The listing should be returned in its entirety, exactly as given.

*Collected material*.

-*-*-

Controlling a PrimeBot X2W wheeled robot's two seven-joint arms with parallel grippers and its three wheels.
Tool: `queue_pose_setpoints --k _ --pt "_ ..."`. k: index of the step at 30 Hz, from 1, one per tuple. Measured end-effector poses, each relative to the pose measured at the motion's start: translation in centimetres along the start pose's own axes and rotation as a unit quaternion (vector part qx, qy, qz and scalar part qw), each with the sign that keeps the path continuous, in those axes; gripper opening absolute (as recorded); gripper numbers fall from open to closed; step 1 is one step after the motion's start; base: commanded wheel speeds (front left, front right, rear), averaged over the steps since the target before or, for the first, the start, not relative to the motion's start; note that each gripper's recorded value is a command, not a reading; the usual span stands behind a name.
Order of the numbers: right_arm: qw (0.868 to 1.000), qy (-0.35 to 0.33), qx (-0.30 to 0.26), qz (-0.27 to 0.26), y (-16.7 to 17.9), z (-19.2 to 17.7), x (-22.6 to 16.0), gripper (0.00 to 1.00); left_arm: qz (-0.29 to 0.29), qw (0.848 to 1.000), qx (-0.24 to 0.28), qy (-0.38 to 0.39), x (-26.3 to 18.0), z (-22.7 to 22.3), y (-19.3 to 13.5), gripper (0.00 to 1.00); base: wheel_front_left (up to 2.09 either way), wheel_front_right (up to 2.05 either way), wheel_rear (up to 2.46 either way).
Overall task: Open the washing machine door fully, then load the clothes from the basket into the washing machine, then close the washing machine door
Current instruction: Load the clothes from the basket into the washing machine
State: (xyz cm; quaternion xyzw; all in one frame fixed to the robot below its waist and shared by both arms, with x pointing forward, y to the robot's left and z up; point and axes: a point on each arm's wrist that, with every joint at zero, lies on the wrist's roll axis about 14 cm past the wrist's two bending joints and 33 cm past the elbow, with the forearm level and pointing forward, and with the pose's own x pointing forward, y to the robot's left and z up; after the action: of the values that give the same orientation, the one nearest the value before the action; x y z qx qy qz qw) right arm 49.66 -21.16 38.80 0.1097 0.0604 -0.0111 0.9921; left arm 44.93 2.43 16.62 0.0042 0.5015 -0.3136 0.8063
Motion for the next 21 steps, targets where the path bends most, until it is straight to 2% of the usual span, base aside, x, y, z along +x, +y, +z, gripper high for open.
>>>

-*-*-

*Response to this exercise*.
Controlling a PrimeBot X2W wheeled robot's two seven-joint arms with parallel grippers and its three wheels.
Tool: `queue_pose_setpoints --k _ --pt "_ ..."`. k: index of the step at 30 Hz, from 1, one per tuple. Measured end-effector poses, each relative to the pose measured at the motion's start: translation in centimetres along the start pose's own axes and rotation as a unit quaternion (vector part qx, qy, qz and scalar part qw), each with the sign that keeps the path continuous, in those axes; gripper opening absolute (as recorded); gripper numbers fall from open to closed; step 1 is one step after the motion's start; base: commanded wheel speeds (front left, front right, rear), averaged over the steps since the target before or, for the first, the start, not relative to the motion's start; note that each gripper's recorded value is a command, not a reading; the usual span stands behind a name.
Order of the numbers: right_arm: qw (0.868 to 1.000), qy (-0.35 to 0.33), qx (-0.30 to 0.26), qz (-0.27 to 0.26), y (-16.7 to 17.9), z (-19.2 to 17.7), x (-22.6 to 16.0), gripper (0.00 to 1.00); left_arm: qz (-0.29 to 0.29), qw (0.848 to 1.000), qx (-0.24 to 0.28), qy (-0.38 to 0.39), x (-26.3 to 18.0), z (-22.7 to 22.3), y (-19.3 to 13.5), gripper (0.00 to 1.00); base: wheel_front_left (up to 2.09 either way), wheel_front_right (up to 2.05 either way), wheel_rear (up to 2.46 either way).
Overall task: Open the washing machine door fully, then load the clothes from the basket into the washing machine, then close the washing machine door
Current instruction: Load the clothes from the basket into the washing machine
State: (xyz cm; quaternion xyzw; all in one frame fixed to the robot below its waist and shared by both arms, with x pointing forward, y to the robot's left and z up; point and axes: a point on each arm's wrist that, with every joint at zero, lies on the wrist's roll axis about 14 cm past the wrist's two bending joints and 33 cm past the elbow, with the forearm level and pointing forward, and with the pose's own x pointing forward, y to the robot's left and z up; after the action: of the values that give the same orientation, the one nearest the value before the action; x y z qx qy qz qw) right arm 49.66 -21.16 38.80 0.1097 0.0604 -0.0111 0.9921; left arm 44.93 2.43 16.62 0.0042 0.5015 -0.3136 0.8063
Motion for the next 21 steps, targets where the path bends most, until it is straight to 2% of the usual span, base aside, x, y, z along +x, +y, +z, gripper high for open.
>>>

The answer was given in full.